Все эти тщательные меры предосторожности позволили ему очутиться в Доугластоне только к пяти часам. От вокзала он быстро прошагал примерно с полчаса, мысленно прикидывая обстоятельства предстоявшей встречи, слова, которые он использует в разговоре, и разнообразные ожидаемые варианты ответной реакции на них.

Он добрался до улочки в пригороде, откуда открывался вид на пролив Лонг-Айленд, и остановился у небольшого опрятного дома с псевдотюдоровским фронтоном и с витражом, заменявшим стекло в окне одной из стен. На подъездной дорожке стоял малолитражный японский автомобиль. Когда он поднимался к крыльцу, входную дверь открыла светловолосая девочка лет тринадцати.

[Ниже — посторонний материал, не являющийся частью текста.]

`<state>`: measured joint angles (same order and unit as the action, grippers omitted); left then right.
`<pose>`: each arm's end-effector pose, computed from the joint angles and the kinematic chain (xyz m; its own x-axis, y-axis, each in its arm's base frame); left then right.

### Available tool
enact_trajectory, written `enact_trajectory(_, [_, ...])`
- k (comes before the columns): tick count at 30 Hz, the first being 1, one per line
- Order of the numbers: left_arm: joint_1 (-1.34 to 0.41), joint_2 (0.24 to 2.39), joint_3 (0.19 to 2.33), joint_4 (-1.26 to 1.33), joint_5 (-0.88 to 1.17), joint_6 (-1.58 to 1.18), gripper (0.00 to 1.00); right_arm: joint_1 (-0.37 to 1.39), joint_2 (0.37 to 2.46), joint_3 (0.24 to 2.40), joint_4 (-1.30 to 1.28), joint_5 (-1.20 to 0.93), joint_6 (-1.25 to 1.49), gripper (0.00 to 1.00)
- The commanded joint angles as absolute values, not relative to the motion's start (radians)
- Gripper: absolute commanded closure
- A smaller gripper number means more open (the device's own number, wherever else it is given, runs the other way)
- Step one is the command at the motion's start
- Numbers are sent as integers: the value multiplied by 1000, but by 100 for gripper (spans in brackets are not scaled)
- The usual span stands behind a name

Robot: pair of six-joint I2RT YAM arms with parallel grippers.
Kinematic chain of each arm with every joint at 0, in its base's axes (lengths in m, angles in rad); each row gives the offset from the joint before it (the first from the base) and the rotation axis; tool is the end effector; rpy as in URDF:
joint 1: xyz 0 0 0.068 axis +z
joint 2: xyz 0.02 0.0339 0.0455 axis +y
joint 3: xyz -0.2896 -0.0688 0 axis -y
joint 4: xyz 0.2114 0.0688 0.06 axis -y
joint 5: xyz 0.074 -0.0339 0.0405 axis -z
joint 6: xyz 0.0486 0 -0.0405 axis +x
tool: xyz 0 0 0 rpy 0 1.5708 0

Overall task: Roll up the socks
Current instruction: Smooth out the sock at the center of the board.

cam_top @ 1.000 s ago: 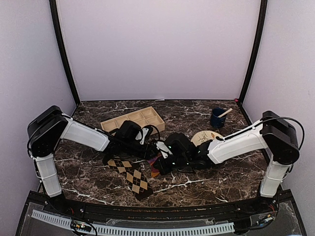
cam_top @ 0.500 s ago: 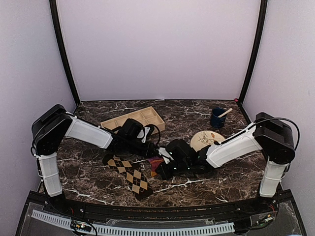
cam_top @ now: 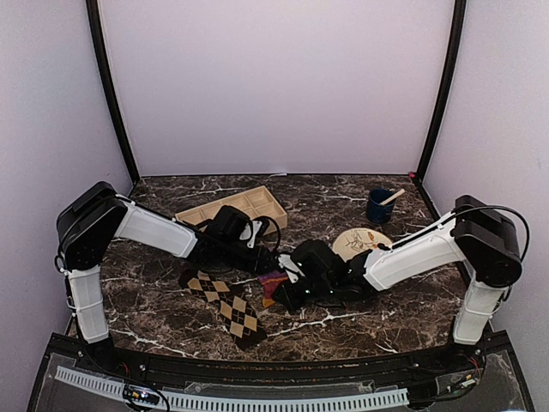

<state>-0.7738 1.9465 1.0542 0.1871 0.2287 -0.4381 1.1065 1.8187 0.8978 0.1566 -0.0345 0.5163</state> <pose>0.2770 -0.2861 0.1773 -0.7610 0.1659 -0.6272 0.5315 0.7138 -0.4561 0.1576 0.3184 0.1774 -0.7161 -0.3282 -0.6160 -0.6338 0.6753 0.3771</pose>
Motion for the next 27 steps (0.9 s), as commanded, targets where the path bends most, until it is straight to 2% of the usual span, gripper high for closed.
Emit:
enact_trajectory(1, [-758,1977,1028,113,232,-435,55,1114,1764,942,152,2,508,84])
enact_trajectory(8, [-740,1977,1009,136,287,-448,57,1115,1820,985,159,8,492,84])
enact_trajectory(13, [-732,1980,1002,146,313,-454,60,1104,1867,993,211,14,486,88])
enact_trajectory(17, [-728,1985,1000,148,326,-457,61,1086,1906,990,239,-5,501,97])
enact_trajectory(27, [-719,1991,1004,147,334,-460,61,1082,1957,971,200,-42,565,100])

– Привет, Петал, – сказал Эллис.

– Привет, папочка, – отозвалась она.

Он склонился, чтобы поцеловать ее, ощущая, как всегда при этом, смесь гордости и чувства вины.

Потом оглядел ее сверху вниз. Под футболкой с портретом Майкла Джексона она носила лифчик. Он не сомневался, что бюстгальтер был совершенно новый. Она уже превращается в молодую женщину, подумал он. Будь я трижды неладен!

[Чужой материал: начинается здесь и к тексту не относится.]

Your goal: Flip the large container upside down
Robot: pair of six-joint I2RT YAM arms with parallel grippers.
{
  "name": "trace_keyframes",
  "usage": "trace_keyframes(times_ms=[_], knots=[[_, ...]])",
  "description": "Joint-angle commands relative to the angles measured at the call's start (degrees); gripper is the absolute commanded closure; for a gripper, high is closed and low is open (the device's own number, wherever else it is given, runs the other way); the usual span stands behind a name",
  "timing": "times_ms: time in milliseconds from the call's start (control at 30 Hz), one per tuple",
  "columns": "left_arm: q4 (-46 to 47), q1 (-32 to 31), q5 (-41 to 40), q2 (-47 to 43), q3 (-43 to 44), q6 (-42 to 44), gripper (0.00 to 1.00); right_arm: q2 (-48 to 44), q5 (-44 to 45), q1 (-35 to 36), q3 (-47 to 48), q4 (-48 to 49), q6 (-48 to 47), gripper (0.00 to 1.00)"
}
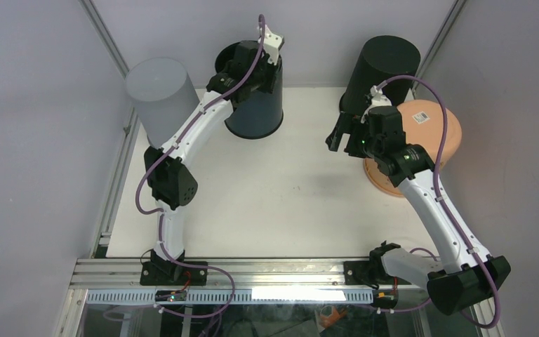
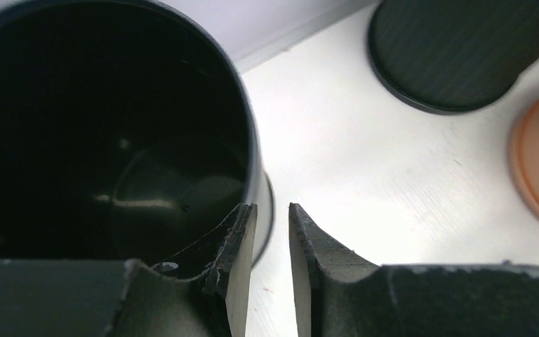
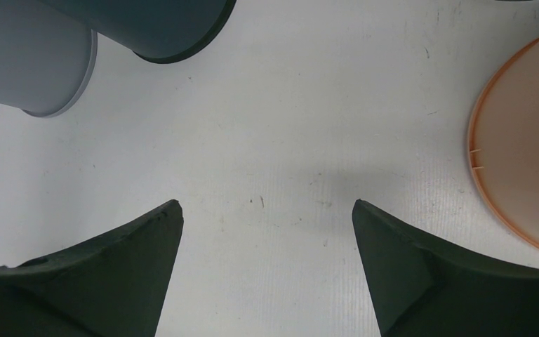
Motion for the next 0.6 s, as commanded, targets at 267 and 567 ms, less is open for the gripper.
trace_keyframes(times_ms=[267, 567], knots=[[-6.59, -1.45, 3.93, -2.60, 5.38, -4.81, 0.19, -0.29, -1.47, -0.33, -0.11, 3.41, -0.10, 0.06], [2.82, -1.36, -4.08, -4.48, 4.63, -6.00, 0.04, -1.32, -1.18, -0.35, -0.98, 3.35, -0.18, 0.06]])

– Не хочешь ли зайти ненадолго? – вежливо спросила она.

– Конечно.

И последовал за ней внутрь дома. При взгляде на нее сзади женские черты в ней проступали еще более отчетливо. Он вспомнил о своей первой подружке. Ей исполнилось пятнадцать, то есть немногим больше, чем сейчас Петал… Нет, погоди-ка, подумал он: она была моложе. Всего двенадцати лет от роду. Господи, убереги мою дочь от пятнадцатилетних парней!

Они прошли в тесную, но уютную гостиную.

– Присаживайся, пожалуйста, – пригласила она.

Эллис сел.

– Могу я тебе предложить что-нибудь?

– Расслабься, – сказал ей Эллис. – Тебе нет нужды проявлять чрезмерную вежливость со мной. Я ведь твой папа.

Она выглядела растерянной и неуверенной в себе, словно ее упрекали за то, что она не воспринимала как нечто неправильное. Спустя секунду сказала:

– Мне нужно только расчесать волосы. А потом мы можем идти. Извини за задержку.

– Не стоит извинений, – успокоил ее Эллис.

Она вышла из комнаты. Ее излишняя обходительность расстроила Эллиса. Подобное отношение служило ясным признаком, что он по-прежнему оставался для нее чужим. Ему так пока и не удалось стать полноправным членом ее семьи.

После возвращения из Парижа Эллис виделся с ней по крайней мере раз в месяц на протяжении всего года. Иногда они проводили вместе целый день, но чаще он просто водил ее ужинать, что намеревался повторить и сегодня. Чтобы побыть с ней всего лишь час, ему приходилось совершать пятичасовое путешествие с соблюдением мер крайней предосторожности, но она, разумеется, ни о чем не знала. Он ставил перед собой самую скромную задачу: без какой-либо шумихи и драматических сцен занять небольшое, но постоянное место в жизни своей дочери.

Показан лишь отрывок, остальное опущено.